§ **Aim of the task**
Reproduce the data below word for word, setting aside any picture it holds.

§ **Data extract**
*** Begin section ***

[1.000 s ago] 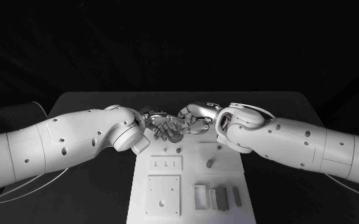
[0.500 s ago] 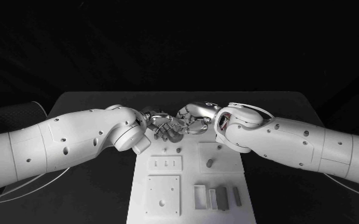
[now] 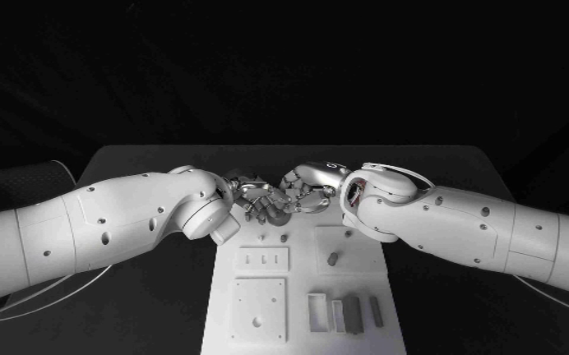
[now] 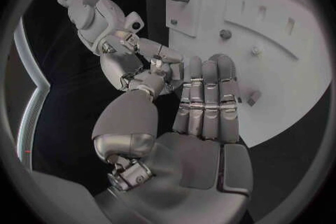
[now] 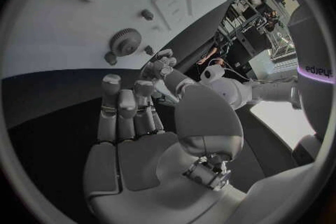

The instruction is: Assemble the parts on the task board

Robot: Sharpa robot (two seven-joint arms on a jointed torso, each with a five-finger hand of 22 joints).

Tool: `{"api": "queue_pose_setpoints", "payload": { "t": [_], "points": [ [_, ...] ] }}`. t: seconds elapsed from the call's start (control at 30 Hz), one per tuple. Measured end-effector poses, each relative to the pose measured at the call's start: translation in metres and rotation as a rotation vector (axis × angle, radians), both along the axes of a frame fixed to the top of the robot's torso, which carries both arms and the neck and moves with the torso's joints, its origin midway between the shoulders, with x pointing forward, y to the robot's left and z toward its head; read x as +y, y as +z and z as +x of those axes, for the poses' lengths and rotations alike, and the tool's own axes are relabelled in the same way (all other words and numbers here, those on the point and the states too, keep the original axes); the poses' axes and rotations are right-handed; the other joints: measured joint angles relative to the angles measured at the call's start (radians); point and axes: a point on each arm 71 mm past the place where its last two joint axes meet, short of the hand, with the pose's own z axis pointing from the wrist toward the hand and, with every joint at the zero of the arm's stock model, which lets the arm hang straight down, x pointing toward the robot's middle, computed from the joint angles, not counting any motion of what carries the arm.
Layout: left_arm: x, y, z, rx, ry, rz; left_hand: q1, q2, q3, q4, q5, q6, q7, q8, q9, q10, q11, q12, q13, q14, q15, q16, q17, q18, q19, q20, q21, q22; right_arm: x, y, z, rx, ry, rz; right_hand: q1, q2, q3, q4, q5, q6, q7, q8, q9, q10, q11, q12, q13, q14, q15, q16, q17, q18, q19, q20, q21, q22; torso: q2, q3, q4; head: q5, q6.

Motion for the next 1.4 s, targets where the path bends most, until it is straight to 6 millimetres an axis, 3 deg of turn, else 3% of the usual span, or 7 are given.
{"api": "queue_pose_setpoints", "payload": {
  "t": [0.33,0.8,1.0,1.07,1.17,1.3,1.4],
  "points": [
    [0.001,0.0,0.0,0.006,0.009,-0.008,0.056,0.017,0.069,0.001,-0.004,0.006,-0.003,-0.004,0.0,0.004,0.003,0.0,0.006,0.0,0.0,0.012,-0.009,-0.007,0.0,0.0,0.0,0.011,0.0,-0.001,0.001,0.005,-0.001,-0.005,0.0,0.0,0.0,0.0,0.0,0.0,0.0,0.0,0.0,0.0,0.0,0.0,0.0,0.0,0.0,0.0,0.001,0.003,0.0,0.0,0.0,0.0,0.0,0.0002,0.0,0.0,-0.001],
    [0.001,-0.001,0.0,0.022,0.024,-0.021,0.072,0.025,0.084,0.001,-0.008,0.012,-0.006,0.001,0.006,0.011,0.001,0.0,0.012,0.0,0.0,0.022,-0.013,-0.007,0.007,0.0,0.004,0.02,0.0,-0.001,0.001,0.008,-0.001,-0.008,0.0,-0.001,-0.003,-0.003,0.0,0.0,0.0,0.0,0.002,0.0,0.0,0.0,-0.001,-0.001,-0.001,0.0,0.001,0.008,0.0,0.0,0.0,0.0,0.0,0.0008,-0.0001,0.004,-0.002],
    [0.002,0.0,0.001,0.028,0.031,-0.031,0.076,0.026,0.086,0.002,-0.01,0.022,-0.008,0.012,0.007,0.022,-0.008,0.005,0.018,0.004,-0.003,0.031,-0.015,-0.007,0.012,-0.005,0.012,0.028,-0.005,-0.002,0.004,0.008,-0.015,-0.013,-0.036,-0.048,-0.008,-0.008,0.0,0.0,0.0,-0.036,-0.008,-0.006,0.006,-0.007,-0.006,-0.015,-0.011,-0.017,0.0,0.009,-0.008,0.007,-0.01,0.0,0.0,0.0007,-0.0004,0.005,-0.003],
    [0.005,0.0,0.001,0.031,0.037,-0.033,0.076,0.026,0.087,0.003,-0.011,0.025,-0.01,0.013,0.007,0.031,-0.009,0.006,0.021,0.006,-0.006,0.035,-0.016,-0.007,0.015,-0.003,0.012,0.032,-0.013,-0.003,0.006,0.007,-0.03,-0.017,-0.037,-0.08,-0.008,-0.008,0.0,0.06,0.019,-0.07,-0.023,-0.06,0.025,-0.009,-0.007,-0.037,-0.004,-0.025,-0.001,0.01,-0.017,0.009,-0.015,0.0,0.0,0.0006,-0.0003,0.004,-0.003],
    [0.012,-0.001,0.002,0.036,0.05,-0.034,0.076,0.026,0.087,0.003,-0.008,0.025,-0.01,0.017,0.007,0.033,-0.011,0.012,0.024,0.007,-0.007,0.04,-0.016,-0.008,0.02,-0.005,0.015,0.036,-0.027,-0.003,0.009,0.004,-0.059,-0.023,-0.029,-0.1,-0.008,-0.008,0.0,0.04,0.044,-0.093,-0.034,-0.072,0.045,-0.009,-0.006,-0.043,0.01,-0.028,-0.001,0.003,-0.022,0.014,-0.02,0.0,0.0,0.0006,-0.0003,0.003,-0.004],
    [0.021,-0.002,0.003,0.049,0.058,-0.03,0.072,0.029,0.087,0.003,-0.007,0.034,-0.01,0.019,0.007,0.046,-0.017,0.021,0.033,0.019,-0.017,0.059,-0.016,-0.008,0.034,-0.012,0.023,0.046,-0.05,-0.004,0.015,-0.003,-0.111,-0.03,-0.018,-0.111,-0.005,-0.005,0.0,0.028,0.057,-0.11,-0.045,-0.085,0.058,-0.009,-0.006,-0.054,0.021,-0.033,-0.001,-0.005,-0.031,0.016,-0.026,0.0,0.0,0.0008,-0.0004,0.004,-0.006],
    [0.026,-0.004,0.001,0.071,0.049,-0.019,0.064,0.022,0.1,0.008,0.051,0.038,-0.011,0.019,0.007,0.055,-0.025,0.04,0.047,0.029,-0.025,0.085,-0.016,-0.008,0.048,-0.02,0.038,0.062,-0.069,-0.005,0.021,-0.011,-0.158,-0.032,-0.017,-0.112,-0.005,-0.005,0.0,0.026,0.059,-0.11,-0.046,-0.086,0.058,-0.009,-0.006,-0.052,0.026,-0.033,-0.001,-0.003,-0.031,0.016,-0.026,0.0,0.0,0.001,-0.0005,0.006,-0.009]
  ]
}}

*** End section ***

§ **Task output**
[1.000 s ago] 
[0.500 s ago] 
[now] 
[now] 
[now] 

The instruction is: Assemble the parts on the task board

Robot: Sharpa robot (two seven-joint arms on a jointed torso, each with a five-finger hand of 22 joints).

Tool: `{"api": "queue_pose_setpoints", "payload": { "t": [_], "points": [ [_, ...] ] }}`. t: seconds elapsed from the call's start (control at 30 Hz), one per tuple. Measured end-effector poses, each relative to the pose measured at the call's start: translation in metres and rotation as a rotation vector (axis × angle, radians), both along the axes of a frame fixed to the top of the robot's torso, which carries both arms and the neck and moves with the torso's joints, its origin midway between the shoulders, with x pointing forward, y to the robot's left and z toward its head; read x as +y, y as +z and z as +x of those axes, for the poses' lengths and rotations alike, and the tool's own axes are relabelled in the same way (all other words and numbers here, those on the point and the states too, keep the original axes); the poses' axes and rotations are right-handed; the other joints: measured joint angles relative to the angles measured at the call's start (radians); point and axes: a point on each arm 71 mm past the place where its last two joint axes meet, short of the hand, with the pose's own z axis pointing from the wrist toward the hand and, with every joint at the zero of the arm's stock model, which lets the arm hang straight down, x pointing toward the robot's middle, computed from the joint angles, not counting any motion of what carries the arm.
Layout: left_arm: x, y, z, rx, ry, rz; left_hand: q1, q2, q3, q4, q5, q6, q7, q8, q9, q10, q11, q12, q13, q14, q15, q16, q17, q18, q19, q20, q21, q22; right_arm: x, y, z, rx, ry, rz; right_hand: q1, q2, q3, q4, q5, q6, q7, q8, q9, q10, q11, q12, q13, q14, q15, q16, q17, q18, q19, q20, q21, q22; torso: q2, q3, q4; head: q5, q6.

Motion for the next 1.4 s, targets where the path bends most, until it is straight to 6 millimetres an axis, 3 deg of turn, else 3% of the usual span, or 7 are given.
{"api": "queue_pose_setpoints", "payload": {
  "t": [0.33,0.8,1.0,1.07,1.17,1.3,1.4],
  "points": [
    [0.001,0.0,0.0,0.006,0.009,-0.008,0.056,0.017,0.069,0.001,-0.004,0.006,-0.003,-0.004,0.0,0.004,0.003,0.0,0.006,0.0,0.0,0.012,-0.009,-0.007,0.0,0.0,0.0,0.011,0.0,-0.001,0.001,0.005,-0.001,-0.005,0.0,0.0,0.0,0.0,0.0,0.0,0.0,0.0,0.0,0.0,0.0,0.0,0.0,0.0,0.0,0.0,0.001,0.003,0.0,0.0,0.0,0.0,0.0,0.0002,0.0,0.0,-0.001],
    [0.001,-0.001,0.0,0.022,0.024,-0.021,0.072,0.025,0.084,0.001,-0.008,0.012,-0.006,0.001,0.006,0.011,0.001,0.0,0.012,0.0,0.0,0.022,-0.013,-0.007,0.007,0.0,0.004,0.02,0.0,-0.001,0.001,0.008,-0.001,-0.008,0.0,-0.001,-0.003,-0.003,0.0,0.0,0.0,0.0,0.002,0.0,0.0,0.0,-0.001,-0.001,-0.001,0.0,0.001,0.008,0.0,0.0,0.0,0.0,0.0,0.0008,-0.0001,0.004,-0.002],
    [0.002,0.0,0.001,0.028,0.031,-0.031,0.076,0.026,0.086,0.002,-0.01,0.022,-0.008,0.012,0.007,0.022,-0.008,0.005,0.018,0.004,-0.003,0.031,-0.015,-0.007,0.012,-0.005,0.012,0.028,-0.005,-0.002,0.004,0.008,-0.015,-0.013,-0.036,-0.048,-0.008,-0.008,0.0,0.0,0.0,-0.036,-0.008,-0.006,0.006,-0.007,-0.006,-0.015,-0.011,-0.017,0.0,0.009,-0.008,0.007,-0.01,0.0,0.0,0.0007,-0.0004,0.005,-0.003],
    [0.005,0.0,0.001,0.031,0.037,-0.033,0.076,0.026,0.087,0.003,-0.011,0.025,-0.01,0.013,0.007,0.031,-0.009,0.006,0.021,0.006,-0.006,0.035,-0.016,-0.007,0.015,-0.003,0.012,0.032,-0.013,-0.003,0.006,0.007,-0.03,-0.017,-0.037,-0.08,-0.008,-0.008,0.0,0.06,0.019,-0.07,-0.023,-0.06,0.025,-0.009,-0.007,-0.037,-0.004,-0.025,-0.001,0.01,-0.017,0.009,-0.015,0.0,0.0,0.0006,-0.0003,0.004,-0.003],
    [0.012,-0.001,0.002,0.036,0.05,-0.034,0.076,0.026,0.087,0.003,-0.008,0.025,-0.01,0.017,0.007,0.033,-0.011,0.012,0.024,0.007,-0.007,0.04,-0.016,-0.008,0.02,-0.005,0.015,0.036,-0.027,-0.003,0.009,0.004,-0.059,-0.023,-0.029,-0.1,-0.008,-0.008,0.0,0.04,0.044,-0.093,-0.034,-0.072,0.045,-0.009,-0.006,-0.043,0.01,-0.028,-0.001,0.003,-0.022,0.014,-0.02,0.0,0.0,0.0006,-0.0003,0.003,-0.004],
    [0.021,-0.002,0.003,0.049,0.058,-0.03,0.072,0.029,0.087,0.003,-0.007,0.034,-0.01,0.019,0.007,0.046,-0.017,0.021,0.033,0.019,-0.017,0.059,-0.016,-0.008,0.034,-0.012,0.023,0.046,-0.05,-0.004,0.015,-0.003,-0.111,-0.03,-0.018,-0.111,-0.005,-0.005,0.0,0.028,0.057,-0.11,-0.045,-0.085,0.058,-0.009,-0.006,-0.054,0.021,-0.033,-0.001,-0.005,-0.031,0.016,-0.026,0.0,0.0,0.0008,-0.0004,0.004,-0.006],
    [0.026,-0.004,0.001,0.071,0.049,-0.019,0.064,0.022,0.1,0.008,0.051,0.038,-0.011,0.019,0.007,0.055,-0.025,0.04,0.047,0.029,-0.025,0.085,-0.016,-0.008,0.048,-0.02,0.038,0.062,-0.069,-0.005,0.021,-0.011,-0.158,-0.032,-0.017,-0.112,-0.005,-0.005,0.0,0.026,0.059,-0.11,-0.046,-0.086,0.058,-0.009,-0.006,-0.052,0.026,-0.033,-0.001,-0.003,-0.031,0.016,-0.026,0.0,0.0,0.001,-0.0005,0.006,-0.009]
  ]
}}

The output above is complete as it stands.